REQUIRED ACTION
Below are the entries. Print only the lines starting at the one with "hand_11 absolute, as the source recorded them" and ending at the one with "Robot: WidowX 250", exactly, with no pictures.

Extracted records
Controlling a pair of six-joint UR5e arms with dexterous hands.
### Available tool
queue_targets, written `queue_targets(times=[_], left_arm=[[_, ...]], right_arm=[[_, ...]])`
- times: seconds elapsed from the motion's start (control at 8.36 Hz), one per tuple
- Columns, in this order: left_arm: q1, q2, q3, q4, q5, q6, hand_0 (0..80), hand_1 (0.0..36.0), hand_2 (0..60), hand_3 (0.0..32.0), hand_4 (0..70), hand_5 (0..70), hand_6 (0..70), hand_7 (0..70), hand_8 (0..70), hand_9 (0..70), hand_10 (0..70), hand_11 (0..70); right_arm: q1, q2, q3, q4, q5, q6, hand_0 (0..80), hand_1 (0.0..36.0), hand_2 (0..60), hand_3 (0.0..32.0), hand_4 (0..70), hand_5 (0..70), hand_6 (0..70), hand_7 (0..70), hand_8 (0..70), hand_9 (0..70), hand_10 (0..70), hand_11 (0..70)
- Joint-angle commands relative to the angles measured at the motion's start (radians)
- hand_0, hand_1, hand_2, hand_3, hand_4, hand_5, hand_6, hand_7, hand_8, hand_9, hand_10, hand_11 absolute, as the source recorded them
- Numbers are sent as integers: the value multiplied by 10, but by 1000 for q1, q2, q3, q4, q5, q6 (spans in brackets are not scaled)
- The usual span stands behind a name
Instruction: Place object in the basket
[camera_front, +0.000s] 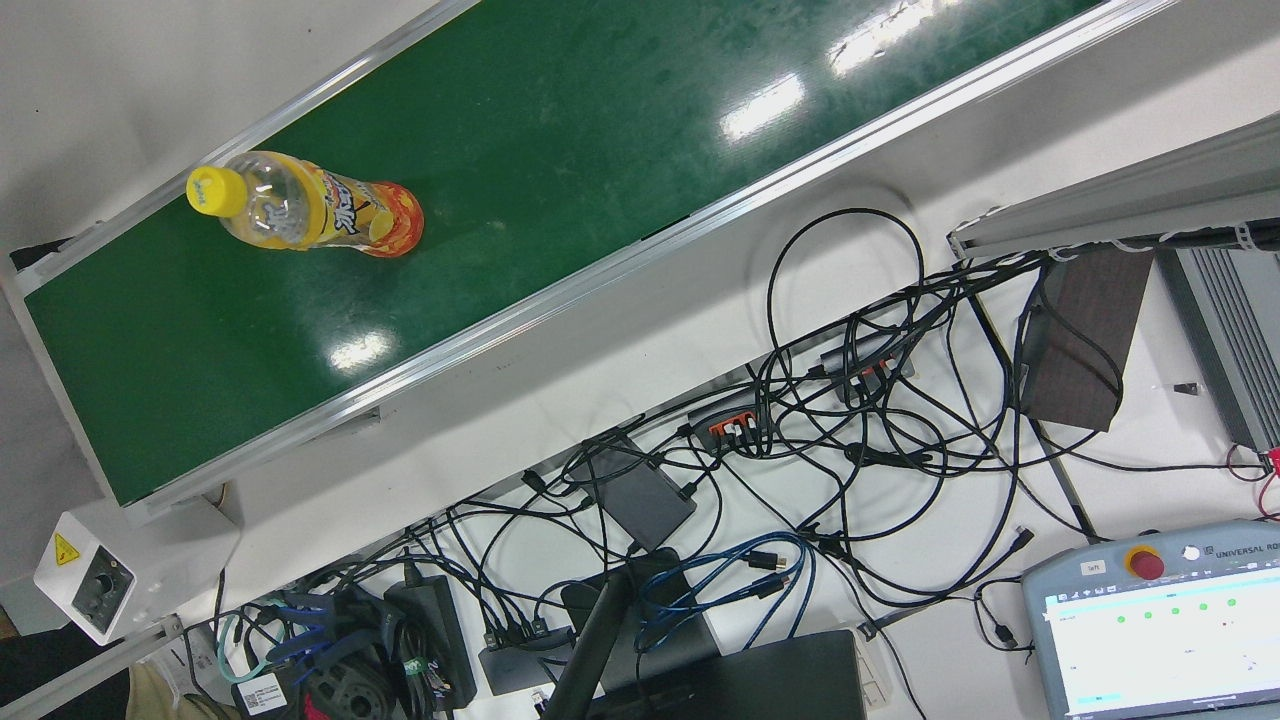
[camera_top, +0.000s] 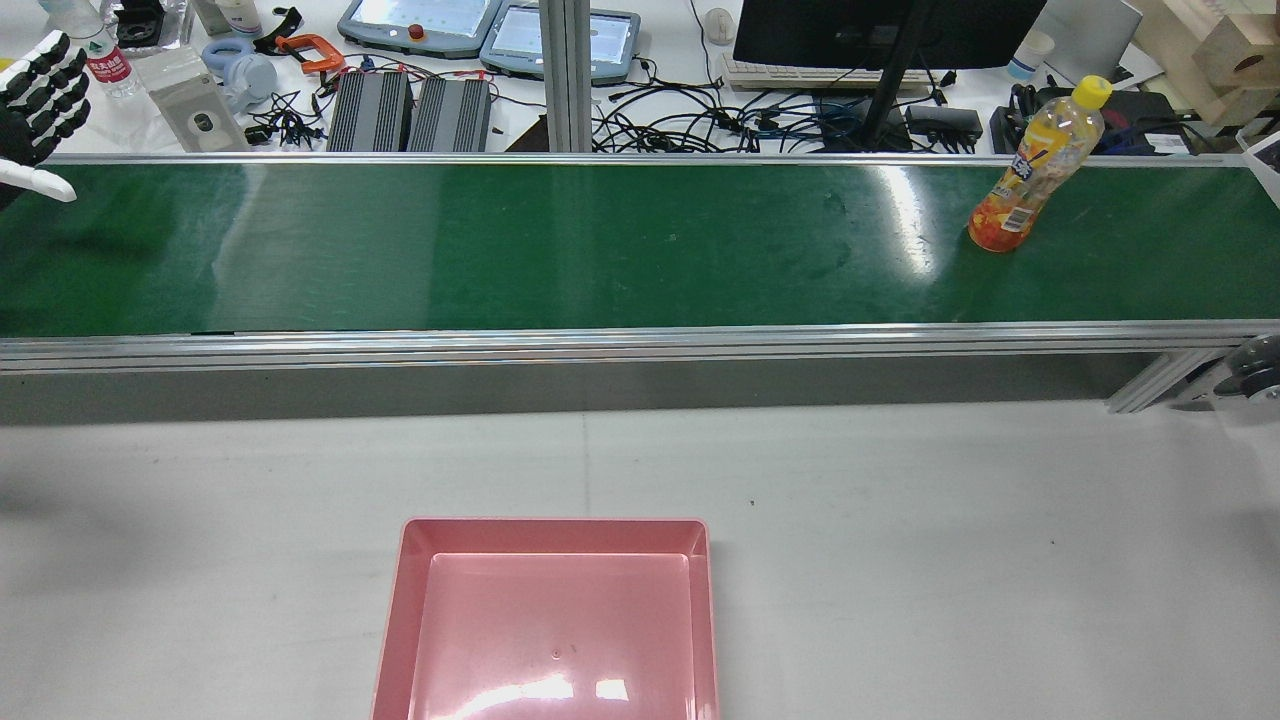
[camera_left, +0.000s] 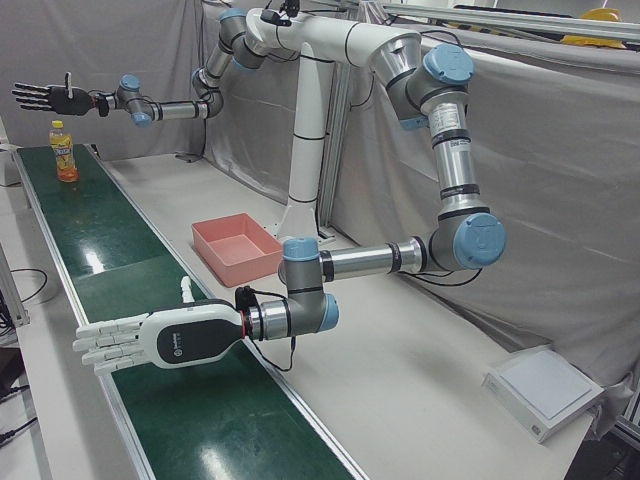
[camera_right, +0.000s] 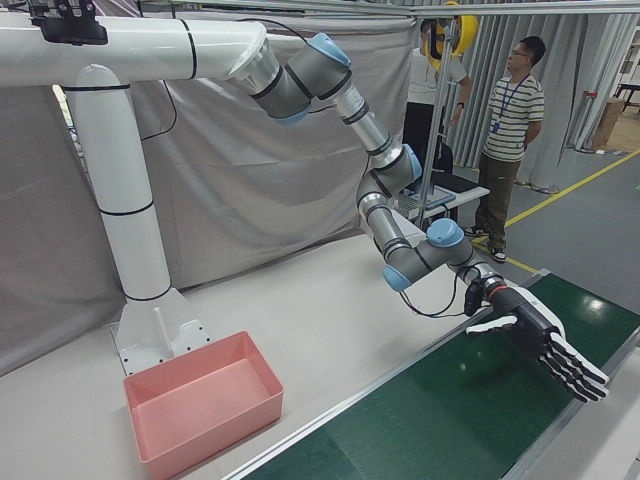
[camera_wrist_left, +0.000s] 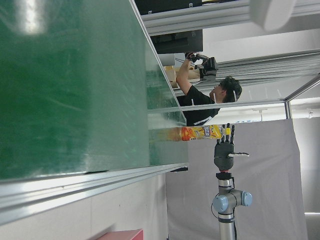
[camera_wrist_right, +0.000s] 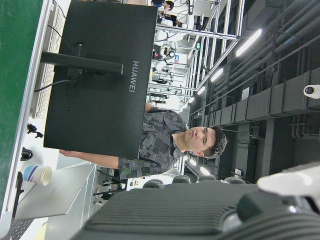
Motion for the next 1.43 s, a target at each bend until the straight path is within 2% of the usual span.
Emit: queue_targets(times=[0.0, 1.32], left_arm=[[-2, 5, -10, 1, 2, -10, 664, 128, 0, 0, 0, 27, 0, 0, 0, 0, 0, 0], [-3, 15, -87, 30, 2, -25, 690, 133, 0, 0, 0, 10, 0, 0, 0, 0, 0, 0]], right_arm=[[0, 0, 0, 0, 0, 0, 0, 0, 0, 0, 0, 0, 0, 0, 0, 0, 0, 0], [0, 0, 0, 0, 0, 0, 0, 0, 0, 0, 0, 0, 0, 0, 0, 0, 0, 0]])
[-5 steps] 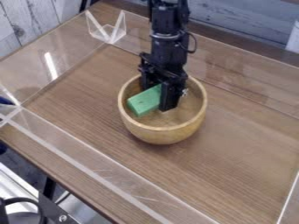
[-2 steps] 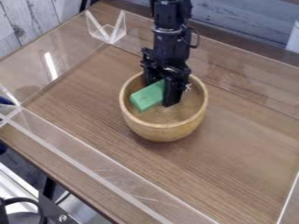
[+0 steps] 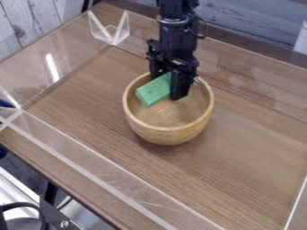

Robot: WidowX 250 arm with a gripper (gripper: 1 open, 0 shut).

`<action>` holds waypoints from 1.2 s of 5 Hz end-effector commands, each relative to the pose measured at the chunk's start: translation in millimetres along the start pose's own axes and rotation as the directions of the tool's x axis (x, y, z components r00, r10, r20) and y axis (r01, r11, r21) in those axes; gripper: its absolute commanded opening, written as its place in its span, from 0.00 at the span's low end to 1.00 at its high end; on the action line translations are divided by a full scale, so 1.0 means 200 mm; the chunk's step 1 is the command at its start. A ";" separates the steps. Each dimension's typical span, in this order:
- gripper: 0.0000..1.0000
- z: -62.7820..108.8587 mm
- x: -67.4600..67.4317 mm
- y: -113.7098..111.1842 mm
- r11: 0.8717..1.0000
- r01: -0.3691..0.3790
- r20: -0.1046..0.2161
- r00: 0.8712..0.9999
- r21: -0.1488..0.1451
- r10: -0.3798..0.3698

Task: Remove the green block from inside the brown bowl and put it on the table

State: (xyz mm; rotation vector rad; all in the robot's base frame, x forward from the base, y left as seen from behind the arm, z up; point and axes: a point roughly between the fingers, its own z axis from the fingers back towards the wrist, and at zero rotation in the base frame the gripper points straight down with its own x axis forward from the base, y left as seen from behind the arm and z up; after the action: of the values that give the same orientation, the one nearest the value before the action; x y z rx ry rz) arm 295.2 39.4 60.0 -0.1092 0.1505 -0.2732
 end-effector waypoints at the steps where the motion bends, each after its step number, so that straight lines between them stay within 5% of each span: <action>1: 0.00 0.13 0.05 0.00 0.999 0.013 0.094 0.995 0.046 -0.017; 6: 0.00 0.05 0.08 0.00 0.999 0.022 0.096 0.995 0.041 -0.025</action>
State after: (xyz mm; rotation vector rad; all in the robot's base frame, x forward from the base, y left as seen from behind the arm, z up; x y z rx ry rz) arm 305.3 37.6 57.5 -0.0965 0.0883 -0.2827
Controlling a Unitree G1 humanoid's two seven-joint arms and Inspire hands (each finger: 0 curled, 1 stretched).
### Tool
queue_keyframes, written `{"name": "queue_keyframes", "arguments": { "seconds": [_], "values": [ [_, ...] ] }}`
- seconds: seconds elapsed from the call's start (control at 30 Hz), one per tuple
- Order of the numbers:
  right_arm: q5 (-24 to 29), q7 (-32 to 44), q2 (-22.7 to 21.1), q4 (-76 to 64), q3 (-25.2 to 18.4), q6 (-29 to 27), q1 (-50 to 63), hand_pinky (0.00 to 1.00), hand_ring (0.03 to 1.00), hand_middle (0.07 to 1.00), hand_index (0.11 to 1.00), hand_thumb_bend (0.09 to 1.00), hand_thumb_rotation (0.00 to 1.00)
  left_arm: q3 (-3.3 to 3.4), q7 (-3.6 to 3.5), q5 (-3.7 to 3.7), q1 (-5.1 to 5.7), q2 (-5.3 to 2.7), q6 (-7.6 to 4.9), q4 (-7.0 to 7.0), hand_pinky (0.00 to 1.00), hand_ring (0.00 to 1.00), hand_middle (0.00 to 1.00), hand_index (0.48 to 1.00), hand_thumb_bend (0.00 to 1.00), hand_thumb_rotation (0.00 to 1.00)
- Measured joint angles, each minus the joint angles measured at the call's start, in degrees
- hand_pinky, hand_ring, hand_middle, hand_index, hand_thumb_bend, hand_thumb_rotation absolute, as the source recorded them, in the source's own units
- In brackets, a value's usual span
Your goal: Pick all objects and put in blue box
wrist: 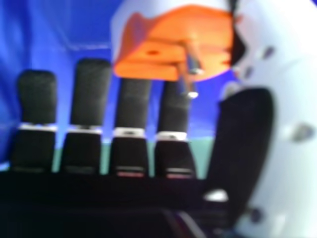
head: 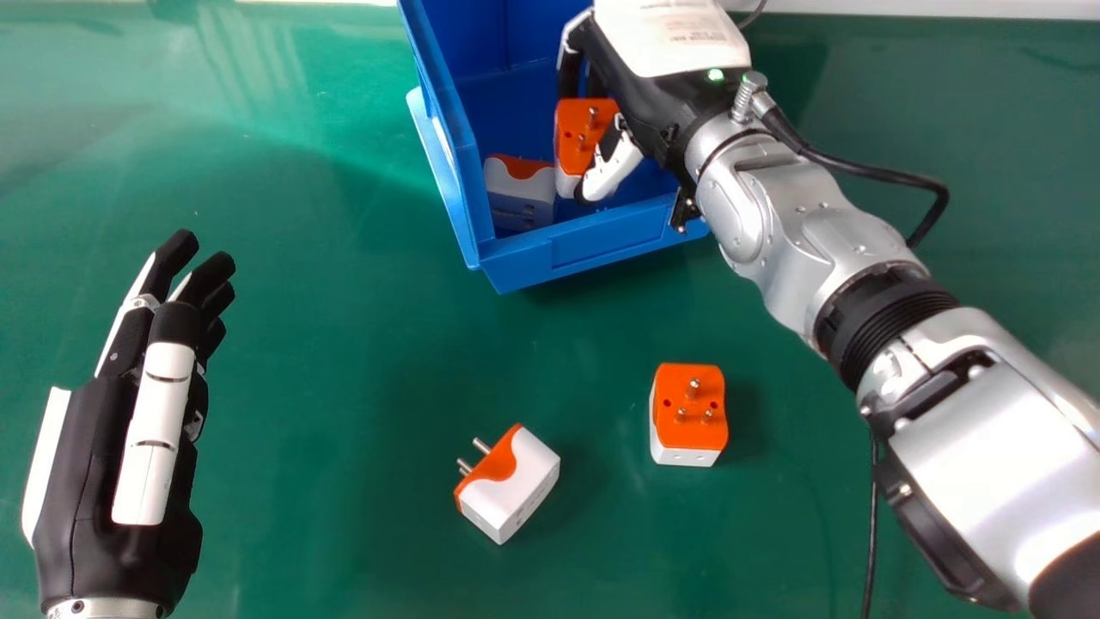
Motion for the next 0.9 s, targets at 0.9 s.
{"name": "queue_keyframes", "arguments": {
  "seconds": [0.9],
  "values": [
    [2.0,3.8,-0.5,0.2,1.9,0.5,-0.7,0.34,0.458,0.538,0.508,0.501,0.03,-0.09,0.88,0.04,1.29,-0.09,0.04,-1.31,0.99,0.95,0.92,0.932,0.60,0.81]
  ]
}}
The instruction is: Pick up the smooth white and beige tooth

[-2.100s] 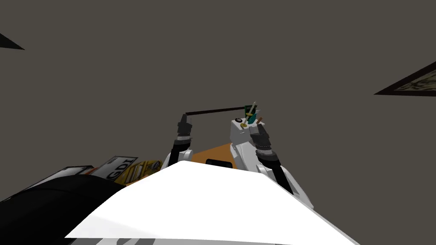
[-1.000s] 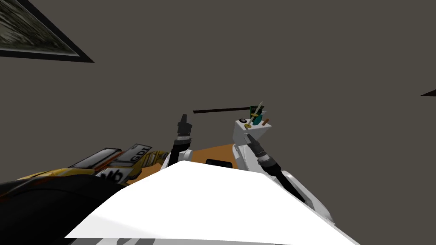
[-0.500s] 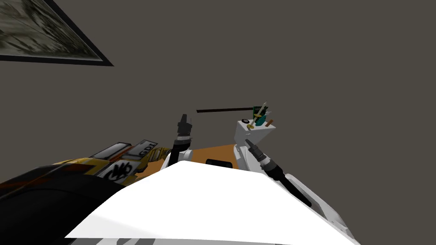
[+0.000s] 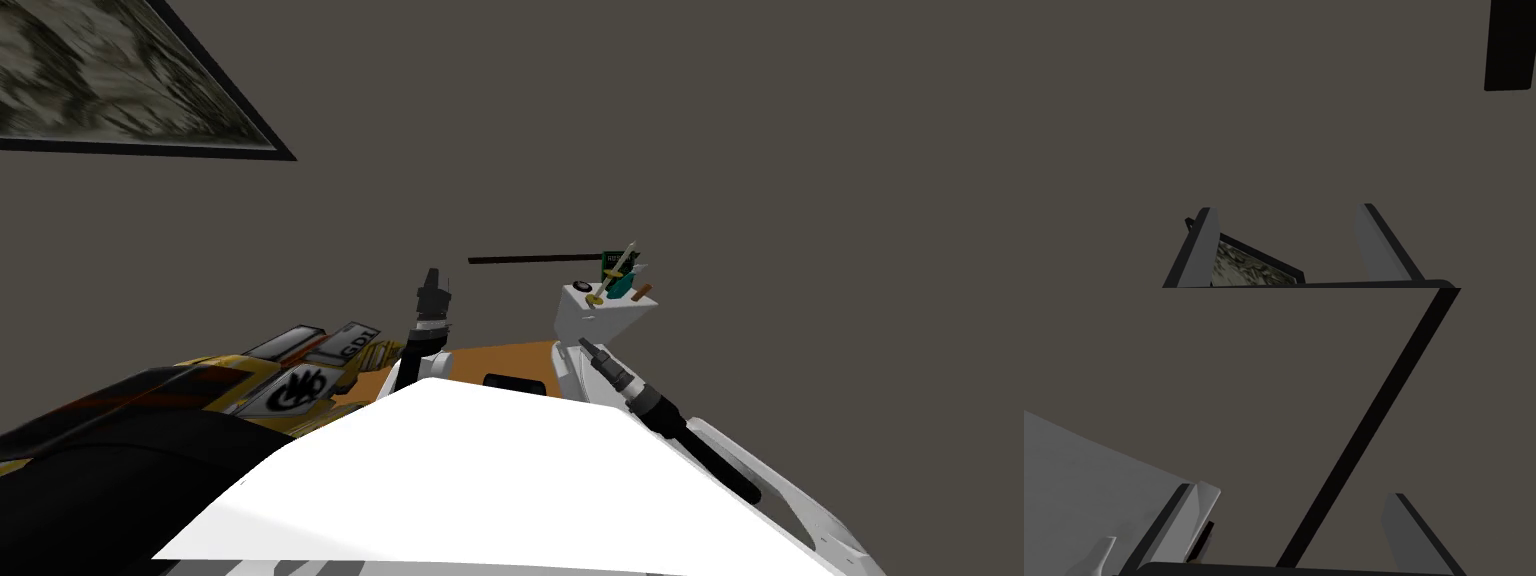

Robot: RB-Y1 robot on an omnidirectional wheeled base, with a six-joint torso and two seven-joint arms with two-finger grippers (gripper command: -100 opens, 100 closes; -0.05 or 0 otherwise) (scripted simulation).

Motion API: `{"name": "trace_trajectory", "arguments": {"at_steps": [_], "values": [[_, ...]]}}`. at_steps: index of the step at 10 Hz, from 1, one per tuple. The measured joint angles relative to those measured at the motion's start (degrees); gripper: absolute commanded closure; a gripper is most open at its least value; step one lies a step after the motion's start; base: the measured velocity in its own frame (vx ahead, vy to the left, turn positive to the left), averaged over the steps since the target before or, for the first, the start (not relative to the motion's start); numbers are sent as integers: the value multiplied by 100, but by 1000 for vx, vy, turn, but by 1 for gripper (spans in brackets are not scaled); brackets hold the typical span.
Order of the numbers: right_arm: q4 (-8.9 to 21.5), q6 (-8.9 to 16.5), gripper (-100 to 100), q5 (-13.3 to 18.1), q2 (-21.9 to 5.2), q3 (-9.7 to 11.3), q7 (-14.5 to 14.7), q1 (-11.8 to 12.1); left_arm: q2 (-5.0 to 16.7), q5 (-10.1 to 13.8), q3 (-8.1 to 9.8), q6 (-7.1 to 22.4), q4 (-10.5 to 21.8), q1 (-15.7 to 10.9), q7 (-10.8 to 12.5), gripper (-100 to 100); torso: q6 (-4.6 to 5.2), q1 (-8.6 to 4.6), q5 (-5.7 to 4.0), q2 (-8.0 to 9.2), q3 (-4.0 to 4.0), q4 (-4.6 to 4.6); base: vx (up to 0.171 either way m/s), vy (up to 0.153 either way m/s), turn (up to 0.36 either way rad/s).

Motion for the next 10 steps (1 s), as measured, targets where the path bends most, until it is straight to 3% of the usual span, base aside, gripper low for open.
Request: {"name": "trace_trajectory", "arguments": {"at_steps": [1,7,10], "values": [[226,-32,-100,-19,-181,83,-41,-19,0,0,0,0,0,0,0,0,-2,2,0,-2,-1,-1,-2,17,67],[565,116,-100,-88,-1141,264,-151,178,0,0,0,0,0,0,0,0,0,3,0,-6,-3,-1,5,19,92],[987,103,-100,-120,-1658,439,-259,182,0,0,0,0,0,0,0,0,-2,7,1,-12,-7,-2,18,26,73]]}}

PROBLEM SOLUTION
- hand_0, hand_1, hand_2, hand_3, hand_4, hand_5, hand_6, hand_7, hand_8, hand_9, hand_10, hand_11 absolute, as the source recorded them
- Numbers are sent as integers: the value multiplied by 10, but by 1000 for q1, q2, q3, q4, q5, q6 (spans in brackets are not scaled)
- The usual span stands behind a name
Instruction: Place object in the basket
[camera_front, +0.000s] 
[camera_top, +0.000s] 
[camera_left, +0.000s] 
[camera_right, +0.000s] 
[camera_wrist_left, +0.000s] 
[camera_wrist_right, +0.000s] 
Motion for the next 1.43 s, a target at each bend until the straight path is within 2% of the usual span.
Emit: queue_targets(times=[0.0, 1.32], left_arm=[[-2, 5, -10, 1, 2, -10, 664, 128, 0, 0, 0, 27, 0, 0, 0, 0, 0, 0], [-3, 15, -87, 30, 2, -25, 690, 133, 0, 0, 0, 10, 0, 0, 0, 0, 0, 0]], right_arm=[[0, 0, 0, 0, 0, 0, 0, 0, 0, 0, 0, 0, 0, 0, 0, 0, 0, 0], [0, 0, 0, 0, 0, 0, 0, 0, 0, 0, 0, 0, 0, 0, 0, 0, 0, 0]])
[-5 steps] 
[-2 steps] 
[+0 steps] 

Robot: WidowX 250 arm with a gripper (gripper: 1 open, 0 shut).

The work is done, and the output is complete.